If you’ve been following AI lately, you know reasoning is the next big thing. AI models aren’t just completing sentences anymore — they’re solving problems, making decisions, and thinking through complex scenarios. Now, Google’s new Gemini 2.5 Pro has entered the arena, claiming to outthink every other reasoning AI model out there.

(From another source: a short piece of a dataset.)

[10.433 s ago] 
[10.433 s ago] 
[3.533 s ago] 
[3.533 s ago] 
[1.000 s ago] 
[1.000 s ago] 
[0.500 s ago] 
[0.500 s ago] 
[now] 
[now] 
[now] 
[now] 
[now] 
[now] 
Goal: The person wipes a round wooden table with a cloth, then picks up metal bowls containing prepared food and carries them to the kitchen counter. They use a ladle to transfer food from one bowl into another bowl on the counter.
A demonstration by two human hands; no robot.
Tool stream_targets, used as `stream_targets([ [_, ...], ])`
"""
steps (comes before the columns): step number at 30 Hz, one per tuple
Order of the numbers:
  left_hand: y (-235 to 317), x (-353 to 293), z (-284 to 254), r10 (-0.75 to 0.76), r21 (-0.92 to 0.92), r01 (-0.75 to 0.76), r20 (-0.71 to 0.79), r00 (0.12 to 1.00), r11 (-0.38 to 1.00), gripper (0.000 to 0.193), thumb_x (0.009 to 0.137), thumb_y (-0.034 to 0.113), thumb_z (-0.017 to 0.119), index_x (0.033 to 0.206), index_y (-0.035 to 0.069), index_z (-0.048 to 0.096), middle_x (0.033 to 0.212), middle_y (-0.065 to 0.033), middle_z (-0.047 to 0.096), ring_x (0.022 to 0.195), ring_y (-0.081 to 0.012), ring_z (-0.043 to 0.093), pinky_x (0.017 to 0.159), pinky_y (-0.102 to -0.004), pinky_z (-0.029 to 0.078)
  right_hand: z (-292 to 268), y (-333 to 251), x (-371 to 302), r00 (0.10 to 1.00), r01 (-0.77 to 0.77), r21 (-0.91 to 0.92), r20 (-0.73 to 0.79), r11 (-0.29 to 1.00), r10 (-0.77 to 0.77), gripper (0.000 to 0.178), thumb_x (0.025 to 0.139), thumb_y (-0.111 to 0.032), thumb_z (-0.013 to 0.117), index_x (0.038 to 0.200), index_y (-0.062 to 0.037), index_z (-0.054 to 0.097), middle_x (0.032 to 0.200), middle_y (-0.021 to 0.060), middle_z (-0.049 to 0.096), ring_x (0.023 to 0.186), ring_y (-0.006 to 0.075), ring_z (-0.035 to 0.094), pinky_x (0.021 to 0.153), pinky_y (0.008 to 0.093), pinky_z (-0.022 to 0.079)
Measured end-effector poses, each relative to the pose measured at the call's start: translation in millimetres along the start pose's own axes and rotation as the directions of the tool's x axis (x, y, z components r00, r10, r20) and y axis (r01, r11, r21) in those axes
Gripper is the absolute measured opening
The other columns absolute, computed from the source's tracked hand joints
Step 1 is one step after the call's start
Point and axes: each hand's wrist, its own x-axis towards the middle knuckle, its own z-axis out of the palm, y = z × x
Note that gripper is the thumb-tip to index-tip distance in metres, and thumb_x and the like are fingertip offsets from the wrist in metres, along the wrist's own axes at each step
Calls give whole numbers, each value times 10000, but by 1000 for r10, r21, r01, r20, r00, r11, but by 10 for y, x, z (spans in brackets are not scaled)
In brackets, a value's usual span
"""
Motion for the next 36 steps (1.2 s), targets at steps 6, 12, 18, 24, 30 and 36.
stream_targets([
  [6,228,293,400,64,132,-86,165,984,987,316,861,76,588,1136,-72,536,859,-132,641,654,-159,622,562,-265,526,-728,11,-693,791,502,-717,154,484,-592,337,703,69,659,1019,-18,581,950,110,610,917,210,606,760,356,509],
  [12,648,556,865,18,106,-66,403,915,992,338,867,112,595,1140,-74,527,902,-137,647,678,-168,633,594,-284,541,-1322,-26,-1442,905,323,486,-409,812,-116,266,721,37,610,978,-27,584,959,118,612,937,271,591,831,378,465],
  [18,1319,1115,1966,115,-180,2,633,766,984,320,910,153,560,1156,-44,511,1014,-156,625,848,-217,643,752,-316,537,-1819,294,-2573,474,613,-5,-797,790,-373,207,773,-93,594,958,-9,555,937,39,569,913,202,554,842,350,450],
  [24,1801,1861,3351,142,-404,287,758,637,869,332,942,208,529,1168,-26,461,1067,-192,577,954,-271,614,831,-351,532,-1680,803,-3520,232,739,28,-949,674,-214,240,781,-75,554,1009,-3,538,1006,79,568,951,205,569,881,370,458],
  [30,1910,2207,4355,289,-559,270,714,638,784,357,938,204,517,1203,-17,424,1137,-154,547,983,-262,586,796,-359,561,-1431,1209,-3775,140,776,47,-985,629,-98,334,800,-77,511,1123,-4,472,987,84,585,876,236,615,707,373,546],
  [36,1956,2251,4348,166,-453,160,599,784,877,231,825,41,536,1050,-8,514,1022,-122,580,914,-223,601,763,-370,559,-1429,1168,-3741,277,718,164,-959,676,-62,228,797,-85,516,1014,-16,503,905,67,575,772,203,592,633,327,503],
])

So, what’s new in Gemini 2.5 Pro? And how does it actually stack up against other top models like OpenAI’s o3 Mini, DeepSeek R1, and Grok 3 Thinking? I tested them all using real-world prompts.
What is Gemini 2.5 Pro?
Google just unveiled its most powerful AI model — Gemini 2.5 Pro. It’s a reasoning model, so it can solve complex problems by thinking step-by-step to reach a logical answer. It understands multimodal inputs — like text, images, audio, and video. It’s currently available to Gemini Advanced users and free to try in Google’s AI Studio.
Gemini 2.5 scored 18.8% on Humanity’s Last Exam — the highest among all reasoning models without using tools or search. HLE is a rigorous benchmark designed to assess AI models’ expert-level reasoning across various subjects. For context, o3 Mini scored 14%, and DeepSeek R1 scored 8.6%.
Gemini 2.5 Pro also beat others in multiple benchmarks and claimed to be much better at reasoning and coding. In LMArena, where users vote for the better answer, Gemini 2.5 Pro topped the chart with a score of 1,443 — higher than any other AI model out there. The only model that beat it in one test was ChatGPT’s Deep Research model with 26.6%, but that isn’t a reasoning model.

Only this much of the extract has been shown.